Installing Spray-Foam in Your Barndominium
The advantage of spray foam is that it will give you a great R-value and will happily adhere directly to the metal sheathing of your barndominium.
Spray foam will also provide you with a fantastic air barrier, whether you are in the South and want to keep that hot air out for ten months of the year, or you are further up the climate charts and want to keep those polar vortexes at bay.
In Texas, arguably the birthplace of the barndominium, a four-inch depth of open-cell spray foam is standard on the walls, with closed-cell spray foam on exposed ceilings i.e. in the garage, because it gives a better finish.
Coupled with the right HVAC and dehumidifier, Southern ‘barndos’ can be kept very comfortable all year round.
While there are several DIY options for spray foam these days, there are also plenty of contractors who specialize in this work.
Check references or reviews online before you hire or buy your own spray product.
Spray foam mixes at the nozzle, so be sure to keep equipment clean and follow the manufacturer’s instructions.
Top Tip: While it is easy enough to spray foam across large areas of wall, care must be taken around door and window openings. It’s easy to miss those small areas below windowsills or above door headers.

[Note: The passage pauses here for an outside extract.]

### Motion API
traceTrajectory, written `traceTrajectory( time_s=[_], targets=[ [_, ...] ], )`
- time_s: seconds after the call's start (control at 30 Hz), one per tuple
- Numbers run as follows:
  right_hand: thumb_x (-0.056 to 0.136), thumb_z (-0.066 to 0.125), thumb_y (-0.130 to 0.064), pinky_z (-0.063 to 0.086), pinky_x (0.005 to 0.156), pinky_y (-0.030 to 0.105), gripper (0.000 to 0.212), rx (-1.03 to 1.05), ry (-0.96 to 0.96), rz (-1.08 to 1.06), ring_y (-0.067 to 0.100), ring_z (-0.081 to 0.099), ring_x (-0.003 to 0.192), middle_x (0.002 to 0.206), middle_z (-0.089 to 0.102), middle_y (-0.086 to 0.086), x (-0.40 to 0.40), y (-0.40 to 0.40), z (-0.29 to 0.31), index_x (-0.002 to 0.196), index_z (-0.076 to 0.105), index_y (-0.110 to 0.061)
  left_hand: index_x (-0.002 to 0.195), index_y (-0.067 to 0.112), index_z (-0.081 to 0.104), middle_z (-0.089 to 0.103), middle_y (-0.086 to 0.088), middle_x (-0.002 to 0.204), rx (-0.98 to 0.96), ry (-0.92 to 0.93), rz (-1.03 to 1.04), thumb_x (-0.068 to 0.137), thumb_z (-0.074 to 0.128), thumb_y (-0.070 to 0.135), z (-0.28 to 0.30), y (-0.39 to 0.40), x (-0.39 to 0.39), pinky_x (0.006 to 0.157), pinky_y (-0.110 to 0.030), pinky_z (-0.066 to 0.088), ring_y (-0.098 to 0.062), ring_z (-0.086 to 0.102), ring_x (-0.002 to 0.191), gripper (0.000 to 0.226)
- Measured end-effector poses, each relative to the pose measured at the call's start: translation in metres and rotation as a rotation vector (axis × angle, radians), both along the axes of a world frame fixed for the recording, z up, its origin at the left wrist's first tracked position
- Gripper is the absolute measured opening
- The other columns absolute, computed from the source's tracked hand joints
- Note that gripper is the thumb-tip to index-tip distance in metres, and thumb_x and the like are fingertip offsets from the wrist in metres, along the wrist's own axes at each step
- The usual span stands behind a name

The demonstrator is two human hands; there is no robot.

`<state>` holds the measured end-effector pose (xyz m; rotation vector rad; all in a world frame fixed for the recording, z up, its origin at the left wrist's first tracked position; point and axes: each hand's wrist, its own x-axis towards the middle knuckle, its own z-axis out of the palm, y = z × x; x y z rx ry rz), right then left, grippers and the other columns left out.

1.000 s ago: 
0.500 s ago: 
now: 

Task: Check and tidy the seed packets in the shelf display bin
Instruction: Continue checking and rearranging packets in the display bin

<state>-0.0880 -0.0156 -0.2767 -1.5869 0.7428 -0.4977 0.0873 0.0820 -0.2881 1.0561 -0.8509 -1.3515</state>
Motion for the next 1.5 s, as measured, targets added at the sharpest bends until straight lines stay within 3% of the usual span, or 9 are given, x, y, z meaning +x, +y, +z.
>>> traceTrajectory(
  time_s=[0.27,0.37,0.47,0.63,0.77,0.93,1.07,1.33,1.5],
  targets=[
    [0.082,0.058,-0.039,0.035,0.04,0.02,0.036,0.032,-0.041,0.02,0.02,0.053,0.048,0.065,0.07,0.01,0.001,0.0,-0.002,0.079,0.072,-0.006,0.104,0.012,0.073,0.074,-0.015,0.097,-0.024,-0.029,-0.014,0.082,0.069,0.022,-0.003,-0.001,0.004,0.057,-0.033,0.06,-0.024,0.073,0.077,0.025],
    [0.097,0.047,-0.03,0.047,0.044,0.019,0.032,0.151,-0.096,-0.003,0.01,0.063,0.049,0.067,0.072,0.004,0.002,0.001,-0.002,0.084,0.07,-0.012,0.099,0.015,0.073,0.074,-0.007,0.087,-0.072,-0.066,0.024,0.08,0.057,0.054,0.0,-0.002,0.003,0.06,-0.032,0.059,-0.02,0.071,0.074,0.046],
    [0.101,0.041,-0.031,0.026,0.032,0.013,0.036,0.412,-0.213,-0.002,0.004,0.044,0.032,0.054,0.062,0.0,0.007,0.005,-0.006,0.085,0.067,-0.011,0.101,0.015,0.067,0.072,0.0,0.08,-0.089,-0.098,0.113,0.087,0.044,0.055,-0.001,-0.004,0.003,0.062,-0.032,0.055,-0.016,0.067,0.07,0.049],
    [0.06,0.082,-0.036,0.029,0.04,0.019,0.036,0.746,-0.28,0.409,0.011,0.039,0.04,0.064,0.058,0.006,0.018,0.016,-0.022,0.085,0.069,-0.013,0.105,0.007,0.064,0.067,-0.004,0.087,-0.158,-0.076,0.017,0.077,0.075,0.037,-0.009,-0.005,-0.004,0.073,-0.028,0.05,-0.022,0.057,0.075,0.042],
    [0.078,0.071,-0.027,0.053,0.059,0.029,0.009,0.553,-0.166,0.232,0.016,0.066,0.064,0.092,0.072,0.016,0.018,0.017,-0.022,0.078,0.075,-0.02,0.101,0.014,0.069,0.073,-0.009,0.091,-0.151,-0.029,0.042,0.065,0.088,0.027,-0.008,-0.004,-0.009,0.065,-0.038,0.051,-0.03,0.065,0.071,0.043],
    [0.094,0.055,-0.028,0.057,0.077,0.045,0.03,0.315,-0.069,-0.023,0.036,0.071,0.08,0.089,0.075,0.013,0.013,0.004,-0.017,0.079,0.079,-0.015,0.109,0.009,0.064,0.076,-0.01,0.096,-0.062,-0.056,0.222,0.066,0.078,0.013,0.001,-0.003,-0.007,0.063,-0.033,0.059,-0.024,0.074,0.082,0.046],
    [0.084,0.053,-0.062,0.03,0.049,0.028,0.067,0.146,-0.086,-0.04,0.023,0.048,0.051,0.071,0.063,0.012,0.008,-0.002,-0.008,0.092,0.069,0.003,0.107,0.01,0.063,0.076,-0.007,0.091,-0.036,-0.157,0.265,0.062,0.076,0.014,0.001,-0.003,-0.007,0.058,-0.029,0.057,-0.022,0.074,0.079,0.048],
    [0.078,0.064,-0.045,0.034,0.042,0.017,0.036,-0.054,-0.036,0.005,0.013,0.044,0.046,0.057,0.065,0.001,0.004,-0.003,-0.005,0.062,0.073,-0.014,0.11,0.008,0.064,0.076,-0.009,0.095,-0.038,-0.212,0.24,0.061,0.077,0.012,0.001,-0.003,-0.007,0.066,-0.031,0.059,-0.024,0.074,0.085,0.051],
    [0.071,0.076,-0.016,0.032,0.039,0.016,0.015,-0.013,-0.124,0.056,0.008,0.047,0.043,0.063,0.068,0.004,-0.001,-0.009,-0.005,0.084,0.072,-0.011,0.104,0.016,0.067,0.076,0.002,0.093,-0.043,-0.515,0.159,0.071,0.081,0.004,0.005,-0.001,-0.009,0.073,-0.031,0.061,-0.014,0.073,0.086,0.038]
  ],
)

All of those spaces that are hard to see, check them twice, but respray with a light touch so as not to over-expand and cause damage to the windows!
Installing Flash and Batt in Your Barndominium
This method might be a way of saving money on spray foam while reaping the benefits of the superior air seal that it can deliver.
Installing an inch of spray foam over the metal sheathing will likely serve to close any small gaps between panels, fixings, and penetrations.
Following the drying and hardening off of the spray foam, fit an unfaced insulation batt such as mineral wool, or wood fiber in the timber framing.
Top Tip: If you spray foam the steel panels before installing the timber framing it means you can keep the timber, plumbing, and electrical conduits clean when they are installed afterward. Spray foam sticks to everything, so make sure anything you don’t want to be covered with foam is properly protected before you start work!
Premium Barndominium Insulation
Possibly the best insulation product to consider when building a barndominium, especially in Northern climate zones, would be the sandwich panel.
These are dual-faced panels that have expanded foam between two sheets of metal, the panels are interlocking and fixed directly to the steel frame of the building.
Sandwich panels are most commonly used in the construction of industrial-scale buildings, so a large-scale steel-framed barndominium is the perfect building for them.
The polyiso or polyurethane insulating interior foam comes in widths from two to eight inches and can be manufactured in many sizes, from 4’ x 4’ to 4’ x 50’ and in a wide range of finishes too.
Top Tip: Make sure you have the detailing right between wall and roof junctions to ensure no break in the continuous thermal envelope of the building. On a door blower test, this is where you will find most problems, so check the seal inside and out!
What Insulation Not to Use in a Barndominium
The key thing to remember is that whatever insulation system you employ in your barndominium, you only want to do this job once, so make sure it’s done properly.
Some insulation products are easier to install than others, which makes quality checking simple, while others might need specialist equipment to ensure conformity.
The biggest enemy in a metal-clad construction is condensation. Pay attention to venting in an unconditioned attic or wall space and where you install your vapor barrier.
Top Tip: A thermal imaging camera can offer a quick way to discover gaps, or thinner areas where spray foam has not been adequately installed. If spray foam needs a top-up, always use more of the same product. Different products, using different chemicals, could cause problems, one degrading the other.